— About this task —
Look through the records below for the line with "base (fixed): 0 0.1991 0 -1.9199". Return that line and each one after it up to and including the line with "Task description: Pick", exactly.

[Opening Recorded information section]

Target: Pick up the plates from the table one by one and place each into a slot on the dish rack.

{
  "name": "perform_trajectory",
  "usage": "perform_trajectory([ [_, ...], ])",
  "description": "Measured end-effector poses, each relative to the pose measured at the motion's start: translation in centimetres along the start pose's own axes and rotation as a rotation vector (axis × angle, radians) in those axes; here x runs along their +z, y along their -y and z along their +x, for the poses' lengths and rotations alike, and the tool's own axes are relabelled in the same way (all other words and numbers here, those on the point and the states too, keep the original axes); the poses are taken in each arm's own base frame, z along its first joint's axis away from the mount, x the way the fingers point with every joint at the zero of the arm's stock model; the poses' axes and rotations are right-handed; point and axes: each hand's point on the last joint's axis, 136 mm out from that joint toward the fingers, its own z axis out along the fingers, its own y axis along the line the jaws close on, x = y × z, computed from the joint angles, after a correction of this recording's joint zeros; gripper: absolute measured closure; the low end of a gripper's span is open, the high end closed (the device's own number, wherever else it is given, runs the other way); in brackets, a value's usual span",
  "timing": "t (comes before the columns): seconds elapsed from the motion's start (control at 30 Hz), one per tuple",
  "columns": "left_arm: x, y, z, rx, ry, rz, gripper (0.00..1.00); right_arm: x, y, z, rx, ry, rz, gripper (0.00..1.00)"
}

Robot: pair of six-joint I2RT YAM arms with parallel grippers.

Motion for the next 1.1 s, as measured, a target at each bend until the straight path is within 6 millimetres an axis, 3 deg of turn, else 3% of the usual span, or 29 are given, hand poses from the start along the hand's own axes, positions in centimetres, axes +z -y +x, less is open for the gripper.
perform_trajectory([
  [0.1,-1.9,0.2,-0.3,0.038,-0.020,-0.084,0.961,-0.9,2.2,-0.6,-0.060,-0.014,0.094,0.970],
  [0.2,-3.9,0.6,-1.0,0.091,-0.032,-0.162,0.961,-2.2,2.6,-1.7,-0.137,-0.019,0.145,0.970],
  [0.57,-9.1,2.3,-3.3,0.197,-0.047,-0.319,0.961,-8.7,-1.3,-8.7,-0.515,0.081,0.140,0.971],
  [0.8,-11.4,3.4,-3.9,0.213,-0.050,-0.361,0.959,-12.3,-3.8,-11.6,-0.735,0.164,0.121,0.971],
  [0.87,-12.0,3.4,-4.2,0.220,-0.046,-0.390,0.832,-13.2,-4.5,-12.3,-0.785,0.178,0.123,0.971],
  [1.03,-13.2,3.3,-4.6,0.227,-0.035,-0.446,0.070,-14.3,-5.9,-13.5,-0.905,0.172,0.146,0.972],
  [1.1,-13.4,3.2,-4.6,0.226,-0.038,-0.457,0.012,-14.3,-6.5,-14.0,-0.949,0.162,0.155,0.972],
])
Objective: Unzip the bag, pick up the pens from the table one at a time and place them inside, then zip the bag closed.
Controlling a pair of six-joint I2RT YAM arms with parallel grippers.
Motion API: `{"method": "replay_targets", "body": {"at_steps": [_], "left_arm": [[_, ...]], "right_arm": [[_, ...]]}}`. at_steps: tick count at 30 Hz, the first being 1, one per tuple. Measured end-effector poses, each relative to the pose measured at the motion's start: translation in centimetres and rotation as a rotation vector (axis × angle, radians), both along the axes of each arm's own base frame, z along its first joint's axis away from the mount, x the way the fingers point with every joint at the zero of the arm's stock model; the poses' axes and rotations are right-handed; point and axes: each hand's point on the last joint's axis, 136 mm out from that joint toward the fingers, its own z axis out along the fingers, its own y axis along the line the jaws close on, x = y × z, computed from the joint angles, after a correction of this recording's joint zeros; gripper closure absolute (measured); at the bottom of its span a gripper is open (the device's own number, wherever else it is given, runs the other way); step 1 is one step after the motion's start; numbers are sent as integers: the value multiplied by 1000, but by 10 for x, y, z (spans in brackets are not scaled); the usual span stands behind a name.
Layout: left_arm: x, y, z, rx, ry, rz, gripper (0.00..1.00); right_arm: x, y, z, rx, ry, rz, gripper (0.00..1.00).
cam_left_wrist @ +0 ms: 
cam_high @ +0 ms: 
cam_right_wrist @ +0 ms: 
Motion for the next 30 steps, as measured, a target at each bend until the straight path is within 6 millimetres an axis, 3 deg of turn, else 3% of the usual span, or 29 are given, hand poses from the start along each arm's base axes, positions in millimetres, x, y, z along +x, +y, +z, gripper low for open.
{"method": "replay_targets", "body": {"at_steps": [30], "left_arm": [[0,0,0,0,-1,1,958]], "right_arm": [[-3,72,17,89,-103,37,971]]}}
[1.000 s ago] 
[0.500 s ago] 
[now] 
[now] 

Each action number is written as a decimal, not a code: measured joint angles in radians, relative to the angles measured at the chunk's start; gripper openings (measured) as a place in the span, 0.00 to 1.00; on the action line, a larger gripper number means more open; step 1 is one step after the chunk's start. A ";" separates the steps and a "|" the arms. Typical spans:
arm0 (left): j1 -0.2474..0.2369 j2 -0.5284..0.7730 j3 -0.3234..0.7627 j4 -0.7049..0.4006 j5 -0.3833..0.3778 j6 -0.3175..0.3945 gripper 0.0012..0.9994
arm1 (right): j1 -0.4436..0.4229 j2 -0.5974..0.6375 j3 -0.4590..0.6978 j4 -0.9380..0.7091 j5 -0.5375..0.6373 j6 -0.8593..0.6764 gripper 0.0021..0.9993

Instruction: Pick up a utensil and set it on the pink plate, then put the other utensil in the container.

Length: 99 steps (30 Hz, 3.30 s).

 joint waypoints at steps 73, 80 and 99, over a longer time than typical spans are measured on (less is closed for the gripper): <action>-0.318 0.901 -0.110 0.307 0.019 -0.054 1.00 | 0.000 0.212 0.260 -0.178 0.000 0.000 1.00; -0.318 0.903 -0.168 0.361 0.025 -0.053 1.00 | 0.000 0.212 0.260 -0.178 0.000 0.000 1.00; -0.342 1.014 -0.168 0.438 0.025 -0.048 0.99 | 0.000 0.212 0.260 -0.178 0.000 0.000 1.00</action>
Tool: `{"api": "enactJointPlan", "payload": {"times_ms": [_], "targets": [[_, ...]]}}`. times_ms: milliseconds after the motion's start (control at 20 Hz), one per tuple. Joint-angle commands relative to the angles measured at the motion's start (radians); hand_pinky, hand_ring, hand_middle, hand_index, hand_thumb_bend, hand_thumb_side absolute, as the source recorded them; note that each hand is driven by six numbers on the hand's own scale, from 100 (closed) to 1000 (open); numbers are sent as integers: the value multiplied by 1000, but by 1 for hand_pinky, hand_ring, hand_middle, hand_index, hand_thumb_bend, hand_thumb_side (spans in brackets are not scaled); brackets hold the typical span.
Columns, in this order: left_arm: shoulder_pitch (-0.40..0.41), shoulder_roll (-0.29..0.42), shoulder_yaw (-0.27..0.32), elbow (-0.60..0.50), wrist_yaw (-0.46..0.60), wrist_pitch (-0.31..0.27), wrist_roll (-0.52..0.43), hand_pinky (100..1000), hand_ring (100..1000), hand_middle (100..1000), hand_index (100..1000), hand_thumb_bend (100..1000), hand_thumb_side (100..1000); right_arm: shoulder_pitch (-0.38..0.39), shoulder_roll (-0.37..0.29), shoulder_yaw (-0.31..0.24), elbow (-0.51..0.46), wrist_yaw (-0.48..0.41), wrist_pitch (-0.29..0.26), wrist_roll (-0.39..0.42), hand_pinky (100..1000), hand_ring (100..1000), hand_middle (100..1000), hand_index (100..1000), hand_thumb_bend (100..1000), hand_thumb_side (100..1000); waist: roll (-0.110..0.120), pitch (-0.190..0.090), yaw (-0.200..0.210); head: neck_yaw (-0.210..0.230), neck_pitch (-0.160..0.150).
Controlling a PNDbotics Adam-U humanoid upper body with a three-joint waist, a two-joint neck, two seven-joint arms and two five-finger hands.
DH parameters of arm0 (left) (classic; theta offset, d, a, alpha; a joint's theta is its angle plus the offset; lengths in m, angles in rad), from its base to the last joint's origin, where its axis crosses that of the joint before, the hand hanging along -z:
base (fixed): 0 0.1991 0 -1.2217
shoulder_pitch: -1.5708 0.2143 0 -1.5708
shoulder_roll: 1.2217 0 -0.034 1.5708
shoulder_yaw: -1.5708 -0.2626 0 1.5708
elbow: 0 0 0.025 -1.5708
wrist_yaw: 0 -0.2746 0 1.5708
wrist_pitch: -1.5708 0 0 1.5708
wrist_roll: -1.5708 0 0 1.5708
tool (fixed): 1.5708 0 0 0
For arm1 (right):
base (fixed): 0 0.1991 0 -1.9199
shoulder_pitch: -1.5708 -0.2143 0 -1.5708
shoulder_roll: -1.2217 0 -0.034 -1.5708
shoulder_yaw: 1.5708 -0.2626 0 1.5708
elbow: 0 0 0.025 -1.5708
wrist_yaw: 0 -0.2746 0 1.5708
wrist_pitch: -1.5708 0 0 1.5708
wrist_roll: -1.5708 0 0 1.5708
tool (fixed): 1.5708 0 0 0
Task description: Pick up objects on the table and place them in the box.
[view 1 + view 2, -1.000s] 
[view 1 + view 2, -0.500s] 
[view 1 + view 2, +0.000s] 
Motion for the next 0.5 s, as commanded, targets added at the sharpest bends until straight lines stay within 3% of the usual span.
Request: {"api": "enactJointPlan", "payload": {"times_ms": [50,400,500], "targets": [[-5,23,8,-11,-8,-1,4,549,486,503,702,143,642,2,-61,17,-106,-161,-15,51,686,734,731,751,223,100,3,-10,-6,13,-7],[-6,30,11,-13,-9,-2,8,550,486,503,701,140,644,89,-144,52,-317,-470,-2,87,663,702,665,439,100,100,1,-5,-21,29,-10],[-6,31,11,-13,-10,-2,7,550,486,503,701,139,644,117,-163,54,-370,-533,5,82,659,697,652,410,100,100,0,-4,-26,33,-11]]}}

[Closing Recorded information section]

— Written response —
base (fixed): 0 0.1991 0 -1.9199
shoulder_pitch: -1.5708 -0.2143 0 -1.5708
shoulder_roll: -1.2217 0 -0.034 -1.5708
shoulder_yaw: 1.5708 -0.2626 0 1.5708
elbow: 0 0 0.025 -1.5708
wrist_yaw: 0 -0.2746 0 1.5708
wrist_pitch: -1.5708 0 0 1.5708
wrist_roll: -1.5708 0 0 1.5708
tool (fixed): 1.5708 0 0 0
Task description: Pick up objects on the table and place them in the box.

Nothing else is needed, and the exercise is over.